Let's say you have a model named Book and a model named Category. Each book has one and only one category, denoted by a foreign key. Thus, you'll have the following models:
class Category(models.Model):
name = models.CharField(max_length=128)
class Book(models.Model):
name = models.CharField(max_length=128)
category = models.ForeignKey('Category')
Now, when you have a Book instance you can refer to its category using
the corresponding field. Furthermore, if you have a category instance,
by default, django adds an attribute to it named book_set which returns
a queryset with all the books that have this specific category.
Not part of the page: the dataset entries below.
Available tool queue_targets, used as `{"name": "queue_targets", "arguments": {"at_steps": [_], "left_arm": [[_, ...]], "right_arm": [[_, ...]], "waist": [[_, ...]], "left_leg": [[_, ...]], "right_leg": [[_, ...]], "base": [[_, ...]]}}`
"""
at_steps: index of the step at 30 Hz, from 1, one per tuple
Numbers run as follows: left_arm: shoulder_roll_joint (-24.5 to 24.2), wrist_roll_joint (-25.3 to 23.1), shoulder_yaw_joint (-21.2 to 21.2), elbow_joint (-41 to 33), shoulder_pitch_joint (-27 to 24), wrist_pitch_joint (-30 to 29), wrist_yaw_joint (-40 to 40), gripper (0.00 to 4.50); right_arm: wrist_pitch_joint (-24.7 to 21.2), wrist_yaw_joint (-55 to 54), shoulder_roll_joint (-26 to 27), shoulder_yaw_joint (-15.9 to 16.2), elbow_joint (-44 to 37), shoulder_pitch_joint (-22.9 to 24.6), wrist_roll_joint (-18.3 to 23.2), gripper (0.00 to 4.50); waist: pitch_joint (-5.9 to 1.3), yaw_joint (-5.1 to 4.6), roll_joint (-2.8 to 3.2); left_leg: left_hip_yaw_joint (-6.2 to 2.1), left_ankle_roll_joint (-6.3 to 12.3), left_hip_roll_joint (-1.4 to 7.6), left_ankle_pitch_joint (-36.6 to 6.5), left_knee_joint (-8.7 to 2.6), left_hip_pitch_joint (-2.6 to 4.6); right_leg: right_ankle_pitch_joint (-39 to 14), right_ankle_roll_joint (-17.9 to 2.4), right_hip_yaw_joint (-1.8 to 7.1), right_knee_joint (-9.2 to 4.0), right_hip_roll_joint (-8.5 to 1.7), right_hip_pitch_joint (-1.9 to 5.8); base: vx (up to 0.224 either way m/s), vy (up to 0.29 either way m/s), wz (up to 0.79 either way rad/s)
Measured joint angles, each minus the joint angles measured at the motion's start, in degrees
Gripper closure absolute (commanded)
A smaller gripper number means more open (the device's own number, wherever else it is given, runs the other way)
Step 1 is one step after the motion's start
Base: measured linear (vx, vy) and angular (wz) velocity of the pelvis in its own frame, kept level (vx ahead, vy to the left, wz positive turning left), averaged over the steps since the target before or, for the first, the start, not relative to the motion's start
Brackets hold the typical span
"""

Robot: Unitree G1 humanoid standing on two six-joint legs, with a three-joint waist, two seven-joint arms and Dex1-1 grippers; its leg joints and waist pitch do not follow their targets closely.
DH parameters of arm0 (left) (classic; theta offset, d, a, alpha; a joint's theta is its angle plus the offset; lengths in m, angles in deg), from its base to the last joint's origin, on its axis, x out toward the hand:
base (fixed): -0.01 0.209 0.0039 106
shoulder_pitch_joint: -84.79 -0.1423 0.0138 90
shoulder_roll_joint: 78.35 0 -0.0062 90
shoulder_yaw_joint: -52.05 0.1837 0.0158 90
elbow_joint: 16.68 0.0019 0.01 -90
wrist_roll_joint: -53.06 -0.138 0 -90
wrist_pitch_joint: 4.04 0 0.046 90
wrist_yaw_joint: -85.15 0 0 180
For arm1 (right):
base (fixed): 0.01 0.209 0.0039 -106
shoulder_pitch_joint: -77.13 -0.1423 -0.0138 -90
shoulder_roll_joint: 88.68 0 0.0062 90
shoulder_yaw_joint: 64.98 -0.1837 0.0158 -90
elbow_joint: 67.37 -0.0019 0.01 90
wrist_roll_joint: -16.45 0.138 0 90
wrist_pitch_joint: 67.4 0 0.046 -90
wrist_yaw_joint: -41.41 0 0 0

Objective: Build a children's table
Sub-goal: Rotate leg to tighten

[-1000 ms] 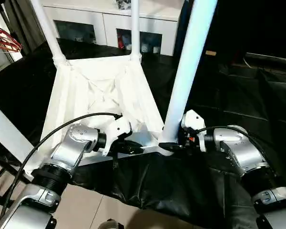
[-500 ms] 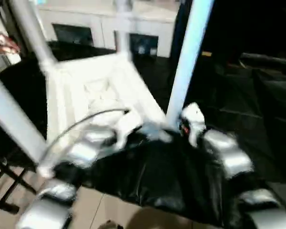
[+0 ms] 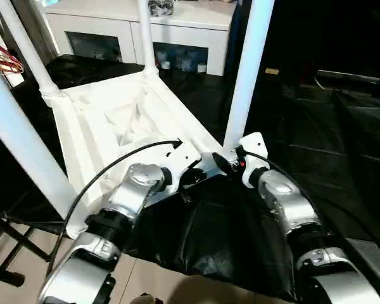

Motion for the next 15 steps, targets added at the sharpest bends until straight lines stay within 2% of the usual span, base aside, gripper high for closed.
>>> {"name": "queue_targets", "arguments": {"at_steps": [1,10,15], "left_arm": [[-0.6,0.1,0.0,-0.4,-0.2,0.4,1.2,4.50],[-6.1,2.7,1.1,-5.9,-3.7,2.5,12.6,4.50],[-8.3,4.0,1.4,-7.6,-5.0,3.1,17.4,4.50]], "right_arm": [[0.5,1.7,-0.6,0.4,-0.2,0.2,0.1,0.32],[2.5,19.9,-8.8,5.9,-5.7,1.8,0.4,0.32],[2.3,27.6,-11.2,7.2,-7.9,3.3,1.1,0.32]], "waist": [[0.00,-0.07,0.00],[0.01,0.55,-0.02],[0.01,0.91,-0.02]], "left_leg": [[0.00,0.00,0.00,0.0,-0.05,-0.01],[0.04,0.02,0.04,0.0,-0.05,-0.18],[0.06,0.02,0.05,0.0,0.03,-0.21]], "right_leg": [[0.0,0.0,-0.01,0.00,0.00,-0.03],[0.1,-0.2,-0.06,-0.10,0.00,-0.07],[0.1,-0.2,-0.04,-0.10,0.00,-0.08]], "base": [[0.000,0.000,0.00],[0.000,0.000,0.00],[0.000,0.000,0.00]]}}
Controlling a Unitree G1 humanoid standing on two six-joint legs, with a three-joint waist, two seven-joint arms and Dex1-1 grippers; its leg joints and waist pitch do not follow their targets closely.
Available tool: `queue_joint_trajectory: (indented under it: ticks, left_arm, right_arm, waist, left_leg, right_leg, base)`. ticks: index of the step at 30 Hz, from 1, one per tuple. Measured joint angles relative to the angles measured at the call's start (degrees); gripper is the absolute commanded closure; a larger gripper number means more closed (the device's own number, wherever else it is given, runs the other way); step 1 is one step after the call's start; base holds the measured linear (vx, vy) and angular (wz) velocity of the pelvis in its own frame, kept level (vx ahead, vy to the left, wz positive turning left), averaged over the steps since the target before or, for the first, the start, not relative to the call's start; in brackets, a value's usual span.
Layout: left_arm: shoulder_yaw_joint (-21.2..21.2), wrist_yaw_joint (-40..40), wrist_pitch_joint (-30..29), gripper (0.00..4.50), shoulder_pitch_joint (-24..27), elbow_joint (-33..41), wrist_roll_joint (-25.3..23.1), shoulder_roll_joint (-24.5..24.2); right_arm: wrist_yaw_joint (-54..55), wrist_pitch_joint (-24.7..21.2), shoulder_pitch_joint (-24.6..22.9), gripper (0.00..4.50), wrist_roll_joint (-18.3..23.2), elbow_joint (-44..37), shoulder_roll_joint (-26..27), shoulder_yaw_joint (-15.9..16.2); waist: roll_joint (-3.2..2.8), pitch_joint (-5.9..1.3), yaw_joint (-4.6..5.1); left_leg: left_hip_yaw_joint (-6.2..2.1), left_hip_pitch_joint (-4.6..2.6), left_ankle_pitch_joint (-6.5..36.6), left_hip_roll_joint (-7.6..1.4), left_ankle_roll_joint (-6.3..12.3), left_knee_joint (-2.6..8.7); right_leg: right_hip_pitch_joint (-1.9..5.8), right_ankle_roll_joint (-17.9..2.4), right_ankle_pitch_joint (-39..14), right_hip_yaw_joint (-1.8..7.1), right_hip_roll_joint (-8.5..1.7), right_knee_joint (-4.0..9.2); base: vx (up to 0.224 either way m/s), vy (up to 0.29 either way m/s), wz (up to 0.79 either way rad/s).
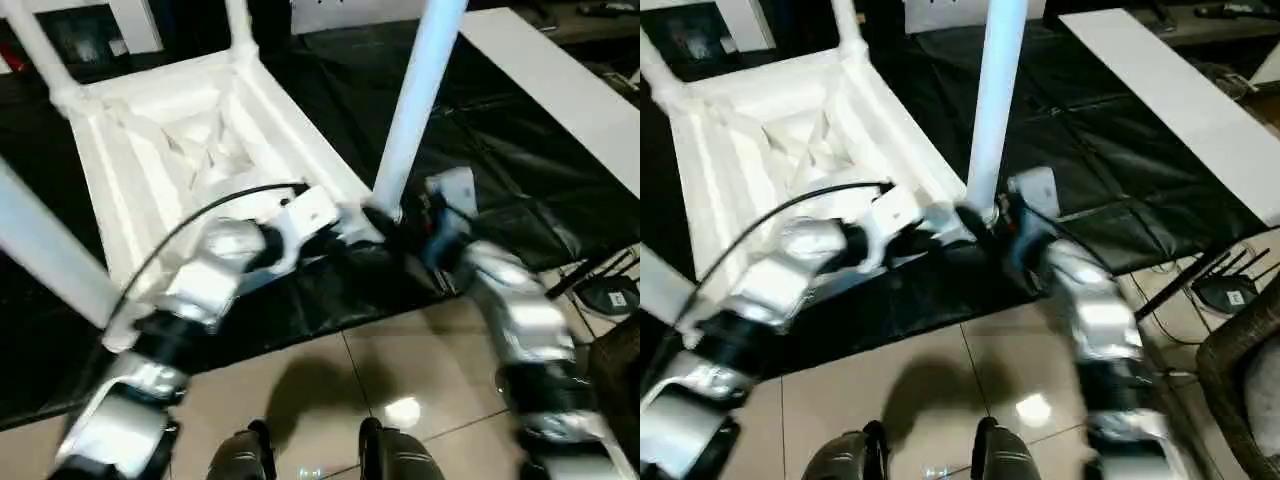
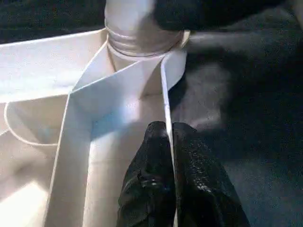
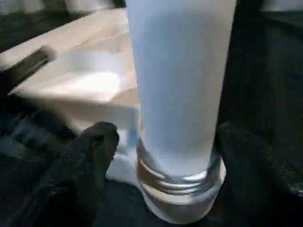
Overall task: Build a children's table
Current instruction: Rotate leg to tighten
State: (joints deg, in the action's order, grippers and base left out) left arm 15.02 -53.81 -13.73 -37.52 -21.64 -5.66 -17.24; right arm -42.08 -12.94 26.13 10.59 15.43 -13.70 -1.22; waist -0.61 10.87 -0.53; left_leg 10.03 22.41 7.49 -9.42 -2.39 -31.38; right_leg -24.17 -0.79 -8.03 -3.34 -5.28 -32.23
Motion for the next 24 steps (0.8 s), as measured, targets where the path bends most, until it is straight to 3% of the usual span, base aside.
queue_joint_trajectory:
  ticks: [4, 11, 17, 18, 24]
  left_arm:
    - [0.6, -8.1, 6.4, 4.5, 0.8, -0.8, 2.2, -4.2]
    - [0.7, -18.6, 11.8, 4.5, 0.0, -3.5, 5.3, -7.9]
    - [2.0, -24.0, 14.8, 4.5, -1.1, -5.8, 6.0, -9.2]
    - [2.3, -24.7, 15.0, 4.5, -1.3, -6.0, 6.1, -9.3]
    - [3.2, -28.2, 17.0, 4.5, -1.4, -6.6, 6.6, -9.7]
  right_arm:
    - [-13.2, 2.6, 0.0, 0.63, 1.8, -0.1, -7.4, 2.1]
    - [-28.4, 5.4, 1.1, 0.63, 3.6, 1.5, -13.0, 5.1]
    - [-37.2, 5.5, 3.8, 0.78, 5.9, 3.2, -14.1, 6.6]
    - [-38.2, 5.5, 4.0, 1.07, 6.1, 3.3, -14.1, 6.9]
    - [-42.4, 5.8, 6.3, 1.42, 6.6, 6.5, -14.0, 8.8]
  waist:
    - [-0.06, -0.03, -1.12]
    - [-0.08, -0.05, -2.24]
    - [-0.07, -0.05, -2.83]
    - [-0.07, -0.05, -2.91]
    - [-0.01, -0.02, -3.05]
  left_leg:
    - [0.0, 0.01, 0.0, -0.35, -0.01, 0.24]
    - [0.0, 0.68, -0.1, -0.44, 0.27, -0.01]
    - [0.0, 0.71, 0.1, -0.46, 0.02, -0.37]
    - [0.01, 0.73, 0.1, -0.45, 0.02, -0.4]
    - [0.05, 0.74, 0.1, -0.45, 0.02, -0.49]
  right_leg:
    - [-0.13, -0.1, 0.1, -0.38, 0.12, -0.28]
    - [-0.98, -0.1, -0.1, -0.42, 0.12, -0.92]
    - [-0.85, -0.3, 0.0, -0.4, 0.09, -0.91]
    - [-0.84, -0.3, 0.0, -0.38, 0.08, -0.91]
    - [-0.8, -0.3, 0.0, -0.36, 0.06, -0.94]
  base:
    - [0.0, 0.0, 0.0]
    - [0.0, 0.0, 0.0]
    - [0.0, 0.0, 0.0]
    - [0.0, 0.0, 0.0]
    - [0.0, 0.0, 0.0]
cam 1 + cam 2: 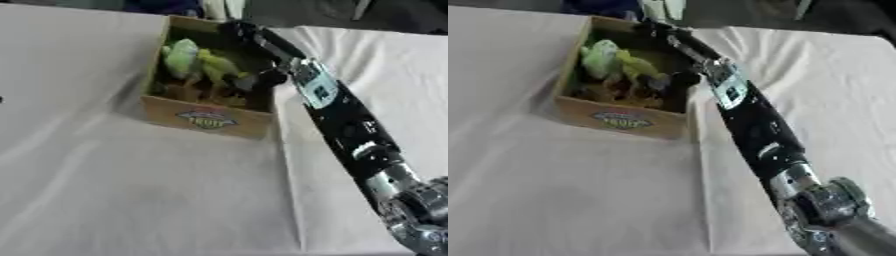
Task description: Pick up objects on the table and place them in the box.
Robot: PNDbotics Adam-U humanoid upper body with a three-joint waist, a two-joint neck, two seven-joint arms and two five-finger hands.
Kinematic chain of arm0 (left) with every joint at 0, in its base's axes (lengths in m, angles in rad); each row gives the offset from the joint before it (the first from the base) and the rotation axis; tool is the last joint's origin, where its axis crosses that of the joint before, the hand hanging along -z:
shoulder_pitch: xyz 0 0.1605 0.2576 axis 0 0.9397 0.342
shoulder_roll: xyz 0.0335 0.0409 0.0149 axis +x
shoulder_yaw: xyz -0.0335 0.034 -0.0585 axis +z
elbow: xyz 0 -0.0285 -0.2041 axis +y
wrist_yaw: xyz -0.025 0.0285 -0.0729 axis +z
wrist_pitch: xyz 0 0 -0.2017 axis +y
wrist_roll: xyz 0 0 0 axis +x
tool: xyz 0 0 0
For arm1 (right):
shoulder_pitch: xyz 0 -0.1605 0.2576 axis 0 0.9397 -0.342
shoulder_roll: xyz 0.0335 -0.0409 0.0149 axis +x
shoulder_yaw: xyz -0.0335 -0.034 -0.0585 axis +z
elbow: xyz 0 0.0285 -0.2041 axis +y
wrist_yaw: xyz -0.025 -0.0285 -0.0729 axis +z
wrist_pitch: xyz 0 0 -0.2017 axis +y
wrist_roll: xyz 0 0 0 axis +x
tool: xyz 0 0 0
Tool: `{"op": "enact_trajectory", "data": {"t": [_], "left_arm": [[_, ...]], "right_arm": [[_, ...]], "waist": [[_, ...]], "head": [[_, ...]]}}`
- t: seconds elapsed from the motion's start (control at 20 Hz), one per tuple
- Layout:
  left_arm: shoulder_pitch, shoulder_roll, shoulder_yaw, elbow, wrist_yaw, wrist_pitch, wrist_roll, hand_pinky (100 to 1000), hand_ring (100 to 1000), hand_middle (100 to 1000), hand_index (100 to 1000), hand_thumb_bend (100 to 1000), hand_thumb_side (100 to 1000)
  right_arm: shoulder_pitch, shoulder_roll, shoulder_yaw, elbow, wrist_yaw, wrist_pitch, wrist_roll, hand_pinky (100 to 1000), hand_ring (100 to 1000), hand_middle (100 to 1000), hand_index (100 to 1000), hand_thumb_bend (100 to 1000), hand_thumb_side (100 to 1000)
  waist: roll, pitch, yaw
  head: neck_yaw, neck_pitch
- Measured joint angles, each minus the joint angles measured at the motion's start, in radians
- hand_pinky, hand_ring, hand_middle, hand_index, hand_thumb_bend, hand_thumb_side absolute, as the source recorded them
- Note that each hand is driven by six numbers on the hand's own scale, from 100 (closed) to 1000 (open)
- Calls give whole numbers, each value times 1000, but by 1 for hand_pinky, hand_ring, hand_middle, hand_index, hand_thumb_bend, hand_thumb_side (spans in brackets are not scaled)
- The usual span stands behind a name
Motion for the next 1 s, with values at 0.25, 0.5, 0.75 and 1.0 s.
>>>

So you can do something like:
category = Category.objects.get(pk=1)
print "Books in category {0}".format(category.name)
for book in category.book_set.all():
print book.name
Now, book_set is an attribute that django constructed for us and gave it this
name by default. Using the related_name attribute of foreign key you can give
this attribute whatever name you want (for example if I had definited category
as this
category = models.ForeignKey('Category', related_name='book_collection') then instead of category.book_set.all() I'd use category.book_collection.all()).
In any case, you rarely need to change the related_name, if at all in usual case
(I don't recommend it because it's easy to remember the django default x_set).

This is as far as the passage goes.